Not so in Philadelphia, where the 69 Democratic ward leaders will make the pick in a private meeting at noon at the party's headquarters.

"The ward leaders are not even directly elected by the voters," wrote Singer, who previously served as leader of Center City's 8th Ward. "A ward leader is elected by the committeepeople once every four years."

There are 1,687 precincts in the city's wards, each with a potential for two committee members. Using Singer's suggestion, the candidates would be selected by up to 3,374 committeepeople.

U.S. Rep. Bob Brady, chairman of the Democratic Party in Philadelphia, said through a spokesman that he is following the law.
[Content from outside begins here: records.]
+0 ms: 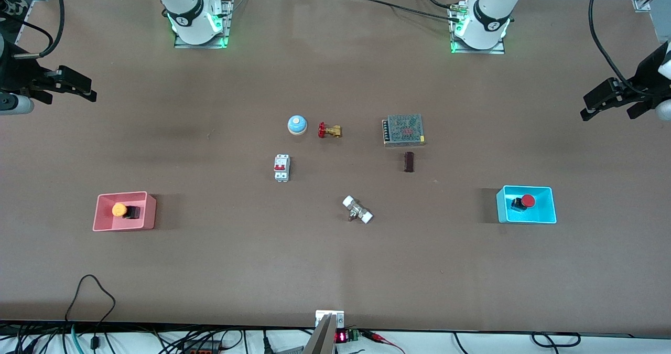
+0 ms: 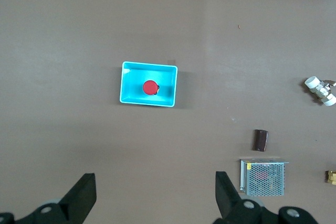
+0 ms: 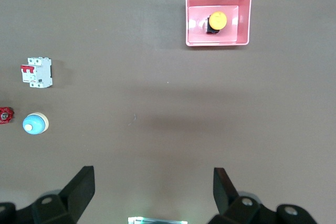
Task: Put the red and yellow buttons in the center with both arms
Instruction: 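Reach the right gripper to the yellow button while the left gripper reaches the red button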
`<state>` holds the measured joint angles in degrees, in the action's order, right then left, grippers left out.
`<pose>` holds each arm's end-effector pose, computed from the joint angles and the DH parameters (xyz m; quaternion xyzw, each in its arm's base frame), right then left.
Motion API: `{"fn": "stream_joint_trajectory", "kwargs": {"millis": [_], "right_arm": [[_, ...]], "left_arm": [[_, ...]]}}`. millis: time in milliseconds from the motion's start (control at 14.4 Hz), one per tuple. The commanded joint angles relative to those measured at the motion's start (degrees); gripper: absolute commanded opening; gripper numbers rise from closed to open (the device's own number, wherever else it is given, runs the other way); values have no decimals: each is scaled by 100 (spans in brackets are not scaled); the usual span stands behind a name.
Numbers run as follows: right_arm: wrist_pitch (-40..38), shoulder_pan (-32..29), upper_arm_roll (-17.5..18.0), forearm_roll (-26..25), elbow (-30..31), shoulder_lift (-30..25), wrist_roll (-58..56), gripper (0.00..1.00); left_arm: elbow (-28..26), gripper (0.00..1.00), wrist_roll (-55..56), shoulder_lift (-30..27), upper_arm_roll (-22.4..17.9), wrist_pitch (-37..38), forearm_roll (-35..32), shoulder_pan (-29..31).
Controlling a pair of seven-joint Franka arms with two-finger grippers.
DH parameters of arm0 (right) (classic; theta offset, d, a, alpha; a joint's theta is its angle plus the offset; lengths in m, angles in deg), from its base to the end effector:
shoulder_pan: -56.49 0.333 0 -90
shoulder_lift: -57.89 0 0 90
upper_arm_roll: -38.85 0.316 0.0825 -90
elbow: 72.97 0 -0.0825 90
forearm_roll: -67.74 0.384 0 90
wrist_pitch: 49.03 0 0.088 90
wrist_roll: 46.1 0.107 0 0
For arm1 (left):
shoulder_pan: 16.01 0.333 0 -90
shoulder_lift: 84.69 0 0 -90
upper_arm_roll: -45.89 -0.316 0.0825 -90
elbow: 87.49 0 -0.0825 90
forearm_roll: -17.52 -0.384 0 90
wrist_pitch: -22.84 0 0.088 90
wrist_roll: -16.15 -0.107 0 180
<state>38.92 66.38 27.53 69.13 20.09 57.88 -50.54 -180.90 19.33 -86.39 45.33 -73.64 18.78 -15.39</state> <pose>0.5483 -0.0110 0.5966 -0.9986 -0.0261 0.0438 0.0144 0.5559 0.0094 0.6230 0.9983 0.0388 0.0414 0.0118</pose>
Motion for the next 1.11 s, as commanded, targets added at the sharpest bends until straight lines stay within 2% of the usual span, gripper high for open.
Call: {"fn": "stream_joint_trajectory", "kwargs": {"millis": [0,417,696,1043], "right_arm": [[-32,-31,33,-77,160,-193,75,100],[177,-48,25,-86,125,-27,48,100],[1020,-92,16,-77,90,815,-5,100],[2145,-180,16,-69,29,1879,-13,100]], "left_arm": [[182,100,87,81,3,139,76,-44],[174,100,78,134,3,104,59,-44],[182,100,78,555,-6,-168,23,-44],[156,100,78,1284,-50,-924,6,-36]]}}
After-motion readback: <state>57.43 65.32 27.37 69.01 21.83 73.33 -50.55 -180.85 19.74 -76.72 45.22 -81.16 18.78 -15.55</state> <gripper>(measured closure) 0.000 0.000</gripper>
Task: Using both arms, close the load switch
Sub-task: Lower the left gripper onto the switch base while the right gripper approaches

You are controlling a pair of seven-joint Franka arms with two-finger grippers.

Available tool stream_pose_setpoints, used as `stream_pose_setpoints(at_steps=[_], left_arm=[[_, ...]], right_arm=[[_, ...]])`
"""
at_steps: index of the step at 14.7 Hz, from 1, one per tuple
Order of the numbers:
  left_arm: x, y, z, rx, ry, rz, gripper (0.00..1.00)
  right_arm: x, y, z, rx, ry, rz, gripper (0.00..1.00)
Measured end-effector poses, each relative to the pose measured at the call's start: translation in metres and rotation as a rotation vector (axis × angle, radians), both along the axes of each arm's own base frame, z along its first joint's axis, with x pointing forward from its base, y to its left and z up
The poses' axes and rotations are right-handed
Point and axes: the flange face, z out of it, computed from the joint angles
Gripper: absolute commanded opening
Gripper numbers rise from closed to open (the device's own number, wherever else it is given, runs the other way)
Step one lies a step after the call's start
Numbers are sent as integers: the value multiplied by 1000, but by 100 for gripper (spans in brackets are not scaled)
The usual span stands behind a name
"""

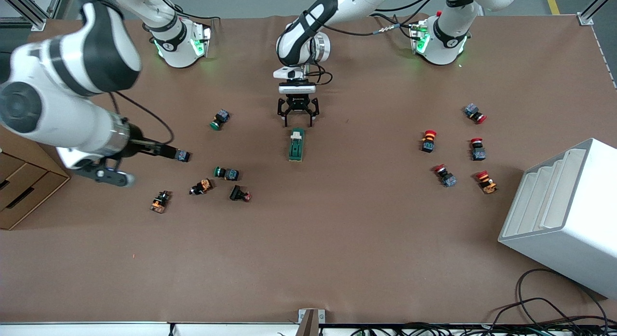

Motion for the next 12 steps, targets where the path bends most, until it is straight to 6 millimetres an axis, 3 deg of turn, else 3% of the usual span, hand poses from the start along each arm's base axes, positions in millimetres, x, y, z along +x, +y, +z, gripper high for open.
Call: stream_pose_setpoints(at_steps=[8,12], left_arm=[[-5,1,-3,8,-16,1,100],[-6,1,-3,10,-17,1,100]], right_arm=[[-41,128,-86,70,-26,-122,100],[-72,166,-143,158,-66,-166,100]])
"If anyone wants to change it, they can," spokesman Ken Smukler said. "But until they do, we'll follow the law."

The city charter gives the Council president the power to call a special election. The Pennsylvania Election Code calls for the Democratic and Republican parties to select a candidate. The Democratic City Committee's bylaws call for that to be done by a vote of the ward leaders.

Council President Darrell Clarke last week called for a special election to be held during the May 20 primary election to fill the seat of former Councilman Bill Green IV, who resigned last month to become chairman of the School Reform Commission.

The Democrats are expected to select as their candidate state Rep. Ed Neilson, who is finishing his first term in a district that was moved by redistricting in 2012 from Northeast Philadelphia to York County.

Matt Wolfe, a lawyer and Republican ward leader in West Philly, wants his party's nomination.

Independent candidates must collect the signatures of 1,785 registered voters on nominating petitions by April 8 to secure a spot on the ballot.

Singer ran as a reformer in 2011, defeating in the Democratic primary election Commission chairwoman Marge Tartaglione's bid for a 10th four-year term. Singer was elected chairwoman in January 2012 but then clashed with her colleagues, Democrat Anthony Clark and Republican Al Schmidt.

They ousted her from the chairwoman's post the day after the 2012 general election. Clark is now chairman and Schmidt is vice chairman.